» EXERCISE REQUIREMENTS: Reproduce every line in the listing that contains the word "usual".

•••••

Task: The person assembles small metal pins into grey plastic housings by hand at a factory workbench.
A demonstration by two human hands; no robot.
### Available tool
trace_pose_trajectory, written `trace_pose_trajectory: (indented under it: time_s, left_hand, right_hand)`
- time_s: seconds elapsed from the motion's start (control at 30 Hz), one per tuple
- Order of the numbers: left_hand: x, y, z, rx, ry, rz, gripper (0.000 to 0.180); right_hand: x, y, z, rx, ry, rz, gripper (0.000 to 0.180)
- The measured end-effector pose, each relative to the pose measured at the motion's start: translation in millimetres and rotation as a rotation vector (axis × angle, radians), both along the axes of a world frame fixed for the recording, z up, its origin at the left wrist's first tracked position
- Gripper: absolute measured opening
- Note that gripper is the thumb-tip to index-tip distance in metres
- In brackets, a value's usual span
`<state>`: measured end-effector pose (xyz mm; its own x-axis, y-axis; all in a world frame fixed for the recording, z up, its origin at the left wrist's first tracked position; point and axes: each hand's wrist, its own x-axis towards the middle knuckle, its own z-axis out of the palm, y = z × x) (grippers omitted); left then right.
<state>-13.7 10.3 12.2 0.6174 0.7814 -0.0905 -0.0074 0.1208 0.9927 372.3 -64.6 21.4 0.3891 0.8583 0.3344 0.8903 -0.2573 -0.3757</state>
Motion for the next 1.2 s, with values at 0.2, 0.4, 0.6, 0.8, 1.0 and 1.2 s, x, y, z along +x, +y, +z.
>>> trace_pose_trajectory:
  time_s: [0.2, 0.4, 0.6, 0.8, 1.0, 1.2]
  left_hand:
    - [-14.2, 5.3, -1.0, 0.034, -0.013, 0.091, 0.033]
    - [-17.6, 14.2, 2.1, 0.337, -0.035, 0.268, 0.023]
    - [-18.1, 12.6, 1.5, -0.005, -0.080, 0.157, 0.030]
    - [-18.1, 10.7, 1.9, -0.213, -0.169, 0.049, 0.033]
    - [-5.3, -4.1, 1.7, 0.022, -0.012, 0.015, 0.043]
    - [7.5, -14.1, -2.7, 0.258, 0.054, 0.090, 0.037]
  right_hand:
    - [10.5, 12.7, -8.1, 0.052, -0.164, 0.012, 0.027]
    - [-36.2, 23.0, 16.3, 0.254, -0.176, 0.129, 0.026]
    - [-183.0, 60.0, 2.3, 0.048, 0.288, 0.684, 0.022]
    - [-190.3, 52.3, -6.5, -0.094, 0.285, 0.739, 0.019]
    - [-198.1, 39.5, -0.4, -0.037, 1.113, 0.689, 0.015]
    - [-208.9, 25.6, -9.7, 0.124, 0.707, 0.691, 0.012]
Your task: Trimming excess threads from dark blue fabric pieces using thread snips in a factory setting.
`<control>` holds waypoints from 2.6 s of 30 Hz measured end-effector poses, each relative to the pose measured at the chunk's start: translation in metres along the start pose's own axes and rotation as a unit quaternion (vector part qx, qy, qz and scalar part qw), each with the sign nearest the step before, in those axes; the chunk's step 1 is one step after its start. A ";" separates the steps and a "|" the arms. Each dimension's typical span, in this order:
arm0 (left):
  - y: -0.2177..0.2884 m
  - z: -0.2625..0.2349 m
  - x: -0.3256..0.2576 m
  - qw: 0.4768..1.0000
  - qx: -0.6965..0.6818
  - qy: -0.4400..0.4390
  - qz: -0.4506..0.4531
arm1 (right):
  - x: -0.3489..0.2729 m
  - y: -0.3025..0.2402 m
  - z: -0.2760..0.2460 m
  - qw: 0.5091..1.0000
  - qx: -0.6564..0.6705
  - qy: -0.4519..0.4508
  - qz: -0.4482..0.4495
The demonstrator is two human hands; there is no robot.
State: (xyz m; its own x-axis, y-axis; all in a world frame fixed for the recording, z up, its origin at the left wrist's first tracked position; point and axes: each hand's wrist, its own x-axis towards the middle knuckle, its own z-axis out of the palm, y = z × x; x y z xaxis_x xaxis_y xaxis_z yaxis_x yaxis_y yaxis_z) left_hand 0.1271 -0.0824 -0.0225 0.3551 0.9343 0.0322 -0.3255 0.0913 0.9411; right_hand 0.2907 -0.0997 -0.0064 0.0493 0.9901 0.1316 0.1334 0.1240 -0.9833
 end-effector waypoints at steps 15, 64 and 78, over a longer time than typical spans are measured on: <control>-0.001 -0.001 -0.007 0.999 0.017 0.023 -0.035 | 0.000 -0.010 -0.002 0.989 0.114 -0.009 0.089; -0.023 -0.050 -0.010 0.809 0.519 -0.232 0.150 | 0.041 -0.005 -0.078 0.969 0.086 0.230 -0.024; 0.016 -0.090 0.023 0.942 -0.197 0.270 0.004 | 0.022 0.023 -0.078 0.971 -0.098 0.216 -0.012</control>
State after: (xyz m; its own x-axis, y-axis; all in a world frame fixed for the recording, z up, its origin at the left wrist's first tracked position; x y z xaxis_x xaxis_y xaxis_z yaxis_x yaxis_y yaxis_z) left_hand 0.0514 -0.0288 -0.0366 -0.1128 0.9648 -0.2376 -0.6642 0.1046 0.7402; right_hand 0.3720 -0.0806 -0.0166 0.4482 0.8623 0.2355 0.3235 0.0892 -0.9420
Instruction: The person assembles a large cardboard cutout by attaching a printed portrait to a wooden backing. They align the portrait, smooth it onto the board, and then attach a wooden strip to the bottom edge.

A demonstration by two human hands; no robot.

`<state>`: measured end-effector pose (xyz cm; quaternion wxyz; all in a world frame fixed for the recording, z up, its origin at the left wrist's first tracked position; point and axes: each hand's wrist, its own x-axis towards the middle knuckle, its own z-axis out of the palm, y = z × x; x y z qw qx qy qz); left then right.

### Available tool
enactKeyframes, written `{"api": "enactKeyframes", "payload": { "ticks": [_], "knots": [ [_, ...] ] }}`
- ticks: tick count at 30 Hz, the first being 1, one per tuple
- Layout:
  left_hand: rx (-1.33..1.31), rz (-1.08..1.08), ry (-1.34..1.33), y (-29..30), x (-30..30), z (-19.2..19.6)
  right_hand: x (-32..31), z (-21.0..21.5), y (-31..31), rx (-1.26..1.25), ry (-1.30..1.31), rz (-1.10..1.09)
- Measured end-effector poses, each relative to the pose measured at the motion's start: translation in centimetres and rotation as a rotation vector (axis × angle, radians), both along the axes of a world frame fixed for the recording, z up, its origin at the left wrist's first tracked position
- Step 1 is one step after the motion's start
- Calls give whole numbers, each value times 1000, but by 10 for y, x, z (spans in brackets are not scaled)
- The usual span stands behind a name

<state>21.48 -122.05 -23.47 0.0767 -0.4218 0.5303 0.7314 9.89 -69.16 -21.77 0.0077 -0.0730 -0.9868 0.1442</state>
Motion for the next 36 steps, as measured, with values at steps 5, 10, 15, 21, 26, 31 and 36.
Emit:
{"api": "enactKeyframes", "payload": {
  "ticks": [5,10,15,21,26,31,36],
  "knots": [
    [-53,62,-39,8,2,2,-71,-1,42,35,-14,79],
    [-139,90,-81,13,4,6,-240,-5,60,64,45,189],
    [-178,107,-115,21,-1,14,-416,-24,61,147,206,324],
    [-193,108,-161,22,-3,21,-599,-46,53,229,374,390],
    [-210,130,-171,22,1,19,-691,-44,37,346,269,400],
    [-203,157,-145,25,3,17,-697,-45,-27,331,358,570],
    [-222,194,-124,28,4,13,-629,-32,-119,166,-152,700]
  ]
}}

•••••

» EXERCISE RESPONSE:
- In brackets, a value's usual span
- The usual span stands behind a name

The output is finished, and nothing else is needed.